Ocimar Bolicenho, diretor de futebol do Atlético-PR, afirmou que o clube iria sair do estádio Parque Antártica direto para a delegacia para prestar queixa. O dirigente garantiu que vai "até as últimas consequências".

– Vamos levar isto até o último minuto. Não é a primeira vez que isto acontece, este rapaz sempre que atua contra o Atlético-PR toma atitudes assim. Ele cuspiu na cara do Manoel e o chamou de macaco. Vamos na delegacia prestar queixa na área criminal e também na área esportiva. O próprio Marcos pediu para o Manoel não levar isto para a frente. Mas não podemos admitir uma atitude de racismo – disparou Ocimar Bolicenho.

– Vamos ver qual a providência que vamos tomar em cima disto. Foi em um lance normal, eu acabei trombando com ele e ele veio, cuspiu na minha cara e me chamou de macaco. Vou para a delegacia agora com a diretoria – afirmou Manoel.

Porém, no lance da jogada, a imagem da TV mostra o zagueiro do Furacão empurrando Danilo, o que teria gerado toda a confusão.

Danilo, ao término da partida, chegou a dizer que havia pedido desculpas para Manoel.

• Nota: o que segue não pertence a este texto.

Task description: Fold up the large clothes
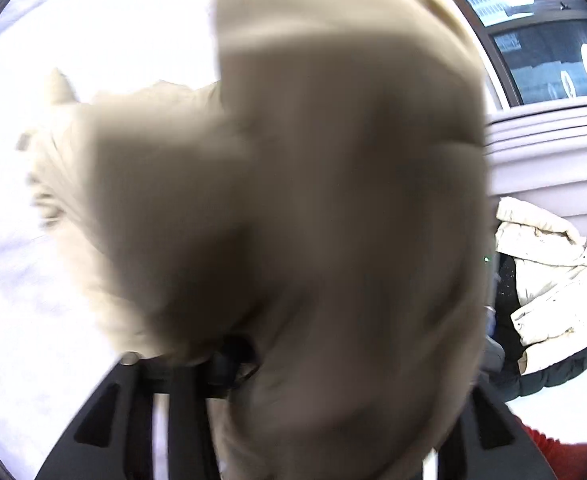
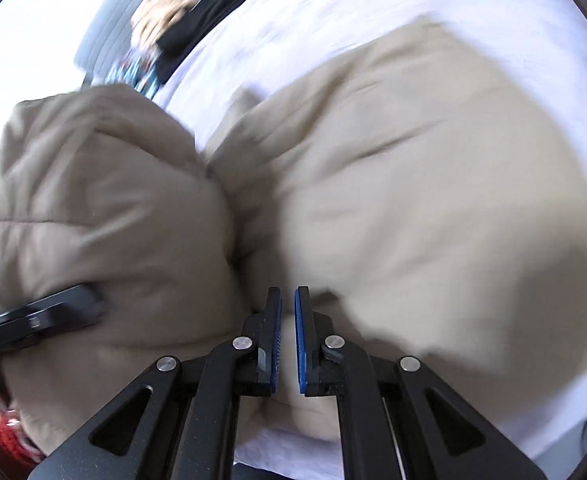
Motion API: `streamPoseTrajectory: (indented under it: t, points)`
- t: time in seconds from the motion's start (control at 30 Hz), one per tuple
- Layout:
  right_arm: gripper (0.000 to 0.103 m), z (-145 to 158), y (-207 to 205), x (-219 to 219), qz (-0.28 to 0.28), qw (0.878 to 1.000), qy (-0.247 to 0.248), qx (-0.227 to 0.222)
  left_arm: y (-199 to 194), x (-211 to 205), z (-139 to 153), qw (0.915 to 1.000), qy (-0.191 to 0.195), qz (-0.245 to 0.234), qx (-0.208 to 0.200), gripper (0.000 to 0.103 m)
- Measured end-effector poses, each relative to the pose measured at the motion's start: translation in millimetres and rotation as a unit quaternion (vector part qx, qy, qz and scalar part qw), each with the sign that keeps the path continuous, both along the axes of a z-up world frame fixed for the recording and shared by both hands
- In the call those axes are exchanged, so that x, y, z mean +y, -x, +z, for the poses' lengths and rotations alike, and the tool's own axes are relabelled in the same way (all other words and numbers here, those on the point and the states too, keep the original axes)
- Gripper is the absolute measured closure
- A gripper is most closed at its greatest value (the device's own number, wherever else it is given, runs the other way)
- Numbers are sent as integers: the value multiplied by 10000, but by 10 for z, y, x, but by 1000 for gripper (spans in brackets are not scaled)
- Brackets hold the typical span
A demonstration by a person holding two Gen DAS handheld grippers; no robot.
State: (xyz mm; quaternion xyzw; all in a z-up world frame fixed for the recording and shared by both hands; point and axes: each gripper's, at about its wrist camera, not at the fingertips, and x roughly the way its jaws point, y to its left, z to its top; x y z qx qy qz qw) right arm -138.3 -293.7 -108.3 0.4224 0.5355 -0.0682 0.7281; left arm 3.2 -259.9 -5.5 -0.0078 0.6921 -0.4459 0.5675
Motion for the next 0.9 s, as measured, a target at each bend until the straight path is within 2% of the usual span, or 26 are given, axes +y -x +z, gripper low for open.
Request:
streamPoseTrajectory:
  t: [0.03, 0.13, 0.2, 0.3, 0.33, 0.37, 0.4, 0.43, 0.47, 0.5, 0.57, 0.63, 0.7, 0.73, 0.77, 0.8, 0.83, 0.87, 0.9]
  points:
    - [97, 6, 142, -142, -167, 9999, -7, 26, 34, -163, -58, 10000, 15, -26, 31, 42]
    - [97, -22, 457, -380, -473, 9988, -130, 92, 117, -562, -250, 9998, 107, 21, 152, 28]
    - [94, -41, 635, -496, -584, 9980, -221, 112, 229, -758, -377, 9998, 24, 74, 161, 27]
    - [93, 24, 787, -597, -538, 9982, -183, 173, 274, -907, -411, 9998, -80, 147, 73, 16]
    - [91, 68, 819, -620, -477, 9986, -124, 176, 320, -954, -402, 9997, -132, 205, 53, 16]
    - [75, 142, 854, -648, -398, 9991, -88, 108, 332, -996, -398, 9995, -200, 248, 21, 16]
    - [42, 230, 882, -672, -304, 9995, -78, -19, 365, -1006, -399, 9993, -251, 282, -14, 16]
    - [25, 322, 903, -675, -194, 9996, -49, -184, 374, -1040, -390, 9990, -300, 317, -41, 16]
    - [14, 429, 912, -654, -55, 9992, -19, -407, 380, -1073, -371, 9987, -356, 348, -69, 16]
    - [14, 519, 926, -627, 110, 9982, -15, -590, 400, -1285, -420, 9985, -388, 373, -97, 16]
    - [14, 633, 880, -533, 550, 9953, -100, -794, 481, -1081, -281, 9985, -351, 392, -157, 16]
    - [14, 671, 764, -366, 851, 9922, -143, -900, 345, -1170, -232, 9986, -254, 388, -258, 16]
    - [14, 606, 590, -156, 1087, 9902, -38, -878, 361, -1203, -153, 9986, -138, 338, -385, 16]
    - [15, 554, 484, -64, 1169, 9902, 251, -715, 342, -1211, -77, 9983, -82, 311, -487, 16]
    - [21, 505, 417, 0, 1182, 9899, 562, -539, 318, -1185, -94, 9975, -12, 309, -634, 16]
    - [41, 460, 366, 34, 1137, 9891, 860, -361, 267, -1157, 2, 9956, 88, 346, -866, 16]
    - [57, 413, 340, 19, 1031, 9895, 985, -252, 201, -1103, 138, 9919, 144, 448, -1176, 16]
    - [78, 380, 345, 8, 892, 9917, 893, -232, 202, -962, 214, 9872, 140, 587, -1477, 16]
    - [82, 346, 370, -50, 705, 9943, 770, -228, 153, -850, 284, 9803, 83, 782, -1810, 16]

No 23º Distrito Policial, na região de Perdizes, em São Paulo, o zagueiro Manoel, o dirigente Ocimar Bolicenho, e um advogado contratado pelo Atlético-PR prestaram depoimento. Será formulado um boletim de ocorrência por injúria qualificada por racismo, com pena de um a três anos. Segundo o plantonista Percival Junior, isto não deve dar em nada:

– Isto é um tipo de crime comum. Não é segregação racial, e sim injúria qualificada por racismo. O normal é que as duas partes entrem em acordo.

O técnico do Palmeira, Antônio Carlos Zago, preferiu não se manifestar sobre o caso antes de saber o que aconteceu. O treinador foi suspenso em 2006, quando jogava pelo Juventude, por um gesto racista ao ser expulso de campo, em partida contra o Grêmio.